**Task statement:**
Retype, word for word, every line from the one holding "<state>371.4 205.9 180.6" through the one holding "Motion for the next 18" in the entries below, both included, and only those lines.

(Records from a dataset)
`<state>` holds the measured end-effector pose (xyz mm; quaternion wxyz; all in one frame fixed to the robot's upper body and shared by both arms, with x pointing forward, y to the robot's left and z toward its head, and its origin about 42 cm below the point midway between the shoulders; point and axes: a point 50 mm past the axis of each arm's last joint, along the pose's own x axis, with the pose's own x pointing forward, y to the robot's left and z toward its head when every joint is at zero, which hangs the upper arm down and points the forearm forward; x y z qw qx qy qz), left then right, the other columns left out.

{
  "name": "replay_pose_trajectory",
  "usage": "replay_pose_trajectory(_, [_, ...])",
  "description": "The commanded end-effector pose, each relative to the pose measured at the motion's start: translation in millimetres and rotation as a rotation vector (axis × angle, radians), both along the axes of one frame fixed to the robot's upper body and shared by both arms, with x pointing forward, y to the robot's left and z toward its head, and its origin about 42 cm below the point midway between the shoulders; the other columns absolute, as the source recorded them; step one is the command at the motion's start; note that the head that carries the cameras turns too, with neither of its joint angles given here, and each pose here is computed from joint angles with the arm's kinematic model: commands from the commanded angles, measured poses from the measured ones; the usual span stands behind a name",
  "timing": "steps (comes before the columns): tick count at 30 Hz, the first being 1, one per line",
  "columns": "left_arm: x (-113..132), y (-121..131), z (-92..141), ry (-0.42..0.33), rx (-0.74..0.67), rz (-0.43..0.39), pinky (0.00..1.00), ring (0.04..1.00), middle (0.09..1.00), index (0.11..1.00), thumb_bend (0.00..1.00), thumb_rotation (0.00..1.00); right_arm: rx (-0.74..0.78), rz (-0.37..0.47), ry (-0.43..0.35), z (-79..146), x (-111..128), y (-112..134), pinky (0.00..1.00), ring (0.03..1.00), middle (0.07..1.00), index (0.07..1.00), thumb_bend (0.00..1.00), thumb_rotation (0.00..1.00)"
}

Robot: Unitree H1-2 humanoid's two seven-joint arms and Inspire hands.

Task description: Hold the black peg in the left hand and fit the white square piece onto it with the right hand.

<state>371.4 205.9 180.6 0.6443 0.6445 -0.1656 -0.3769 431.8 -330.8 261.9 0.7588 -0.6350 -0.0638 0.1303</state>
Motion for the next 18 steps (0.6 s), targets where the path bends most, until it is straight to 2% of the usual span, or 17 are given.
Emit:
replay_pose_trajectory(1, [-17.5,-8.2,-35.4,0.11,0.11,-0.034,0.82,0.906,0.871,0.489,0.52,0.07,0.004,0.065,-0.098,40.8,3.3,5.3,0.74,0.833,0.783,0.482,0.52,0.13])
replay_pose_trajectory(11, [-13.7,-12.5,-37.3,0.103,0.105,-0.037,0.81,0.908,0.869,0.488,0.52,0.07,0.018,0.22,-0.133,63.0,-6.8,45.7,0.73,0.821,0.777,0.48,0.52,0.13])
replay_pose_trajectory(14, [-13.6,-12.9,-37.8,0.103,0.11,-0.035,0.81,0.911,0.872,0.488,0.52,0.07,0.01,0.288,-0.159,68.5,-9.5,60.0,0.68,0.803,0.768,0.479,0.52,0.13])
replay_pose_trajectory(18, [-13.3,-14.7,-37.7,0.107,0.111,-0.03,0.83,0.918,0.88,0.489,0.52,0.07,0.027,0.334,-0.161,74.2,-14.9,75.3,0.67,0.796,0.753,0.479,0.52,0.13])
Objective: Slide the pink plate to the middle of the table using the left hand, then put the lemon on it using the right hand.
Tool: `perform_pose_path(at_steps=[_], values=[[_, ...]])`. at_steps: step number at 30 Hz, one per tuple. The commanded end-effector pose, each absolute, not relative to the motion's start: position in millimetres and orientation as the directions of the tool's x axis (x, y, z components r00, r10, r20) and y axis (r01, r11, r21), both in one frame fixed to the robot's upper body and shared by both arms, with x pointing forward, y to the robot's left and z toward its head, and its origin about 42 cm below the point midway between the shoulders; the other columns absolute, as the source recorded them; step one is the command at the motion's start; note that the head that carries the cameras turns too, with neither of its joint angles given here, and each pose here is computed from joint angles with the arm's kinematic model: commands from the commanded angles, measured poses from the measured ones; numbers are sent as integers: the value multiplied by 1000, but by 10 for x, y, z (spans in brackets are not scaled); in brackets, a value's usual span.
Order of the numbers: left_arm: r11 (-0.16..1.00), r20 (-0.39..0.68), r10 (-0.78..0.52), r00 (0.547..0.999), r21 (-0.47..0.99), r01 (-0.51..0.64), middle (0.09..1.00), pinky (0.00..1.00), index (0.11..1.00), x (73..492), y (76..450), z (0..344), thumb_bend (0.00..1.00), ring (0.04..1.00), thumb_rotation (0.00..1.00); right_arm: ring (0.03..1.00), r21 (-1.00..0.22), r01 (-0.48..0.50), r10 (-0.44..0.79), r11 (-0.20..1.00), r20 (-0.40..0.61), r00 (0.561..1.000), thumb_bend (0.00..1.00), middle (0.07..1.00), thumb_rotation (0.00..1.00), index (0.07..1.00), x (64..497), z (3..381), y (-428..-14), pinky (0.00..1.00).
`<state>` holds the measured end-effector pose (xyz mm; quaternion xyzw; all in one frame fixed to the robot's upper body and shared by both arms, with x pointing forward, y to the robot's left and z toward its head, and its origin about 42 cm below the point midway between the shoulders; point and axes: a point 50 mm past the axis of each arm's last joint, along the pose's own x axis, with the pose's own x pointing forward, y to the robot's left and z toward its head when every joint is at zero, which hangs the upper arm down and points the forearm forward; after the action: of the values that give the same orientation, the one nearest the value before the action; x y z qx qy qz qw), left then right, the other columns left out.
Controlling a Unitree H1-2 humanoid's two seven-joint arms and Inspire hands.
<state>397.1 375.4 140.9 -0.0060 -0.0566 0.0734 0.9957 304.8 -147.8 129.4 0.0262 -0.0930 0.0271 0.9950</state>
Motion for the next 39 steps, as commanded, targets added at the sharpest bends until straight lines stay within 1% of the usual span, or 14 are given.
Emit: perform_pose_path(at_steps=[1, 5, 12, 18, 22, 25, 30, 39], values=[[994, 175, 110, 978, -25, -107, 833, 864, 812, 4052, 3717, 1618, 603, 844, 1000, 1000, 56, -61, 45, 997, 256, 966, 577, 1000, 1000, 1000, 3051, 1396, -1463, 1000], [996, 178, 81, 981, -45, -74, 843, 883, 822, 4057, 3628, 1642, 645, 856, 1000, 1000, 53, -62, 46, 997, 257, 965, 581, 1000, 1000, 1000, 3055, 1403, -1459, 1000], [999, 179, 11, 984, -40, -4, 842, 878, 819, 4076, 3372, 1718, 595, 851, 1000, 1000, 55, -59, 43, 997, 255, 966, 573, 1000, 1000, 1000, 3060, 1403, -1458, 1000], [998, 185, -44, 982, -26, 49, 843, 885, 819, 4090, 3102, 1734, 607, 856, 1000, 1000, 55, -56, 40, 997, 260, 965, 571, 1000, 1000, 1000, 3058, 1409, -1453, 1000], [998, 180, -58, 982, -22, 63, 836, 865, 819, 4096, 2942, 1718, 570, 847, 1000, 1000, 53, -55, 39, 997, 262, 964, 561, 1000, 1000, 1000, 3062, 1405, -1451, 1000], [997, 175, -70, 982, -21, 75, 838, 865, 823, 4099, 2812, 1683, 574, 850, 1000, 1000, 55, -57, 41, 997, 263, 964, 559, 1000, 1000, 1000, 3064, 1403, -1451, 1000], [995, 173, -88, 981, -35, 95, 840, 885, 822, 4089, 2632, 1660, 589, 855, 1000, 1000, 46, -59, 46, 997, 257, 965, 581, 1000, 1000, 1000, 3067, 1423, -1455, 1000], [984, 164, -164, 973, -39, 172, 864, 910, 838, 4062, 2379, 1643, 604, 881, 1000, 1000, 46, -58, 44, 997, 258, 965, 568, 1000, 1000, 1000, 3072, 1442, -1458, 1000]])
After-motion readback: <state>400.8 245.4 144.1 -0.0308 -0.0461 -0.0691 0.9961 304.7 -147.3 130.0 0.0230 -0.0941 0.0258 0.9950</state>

**Exercise response:**
<state>371.4 205.9 180.6 0.6443 0.6445 -0.1656 -0.3769 431.8 -330.8 261.9 0.7588 -0.6350 -0.0638 0.1303</state>
Motion for the next 18 steps (0.6 s), targets where the path bends most, until it is straight to 2% of the usual span, or 17 are given.

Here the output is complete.